▶ _Problem_
Every line below is to be set down again exactly; any image stays out.

▶ _Recorded information_
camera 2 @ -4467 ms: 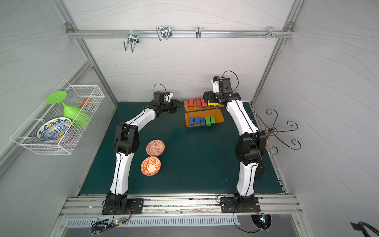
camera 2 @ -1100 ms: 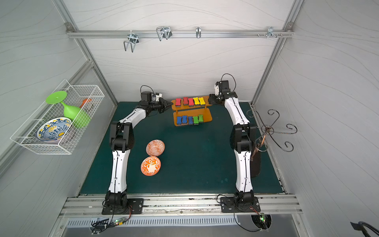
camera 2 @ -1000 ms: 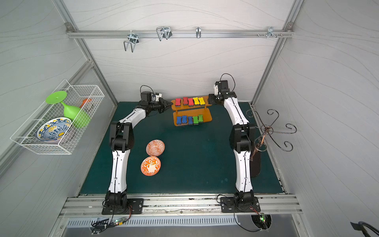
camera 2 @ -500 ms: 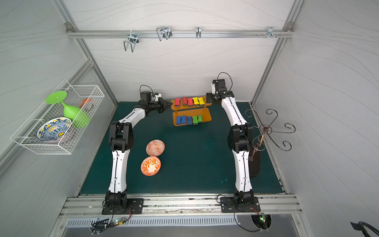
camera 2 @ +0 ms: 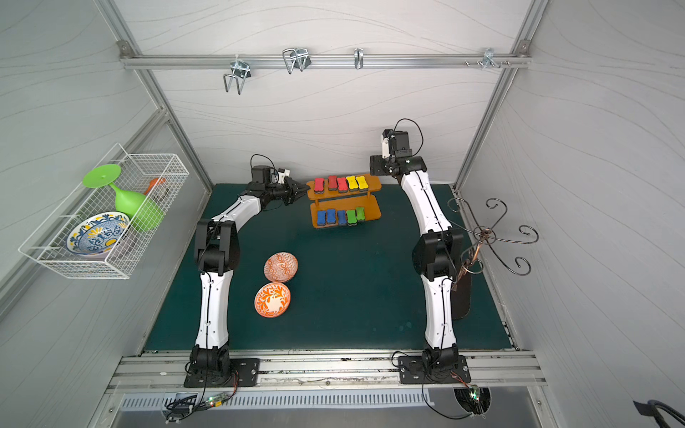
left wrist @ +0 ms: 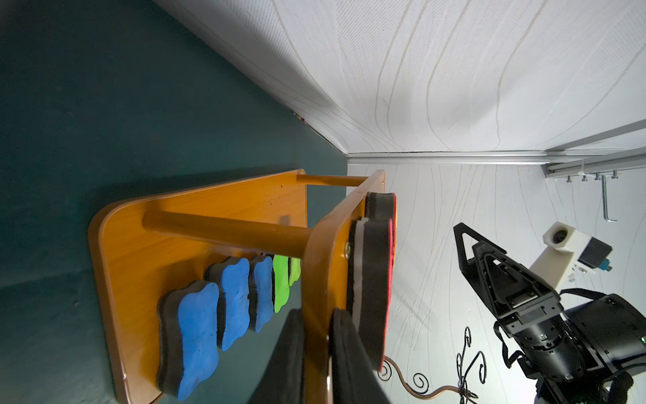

▶ _Result_
camera 2 @ -4467 ms: 
camera 2 @ -1100 ms: 
camera 2 @ -1000 ms: 
camera 2 @ -500 ms: 
camera 2 @ +0 ms: 
left wrist @ +0 ms: 

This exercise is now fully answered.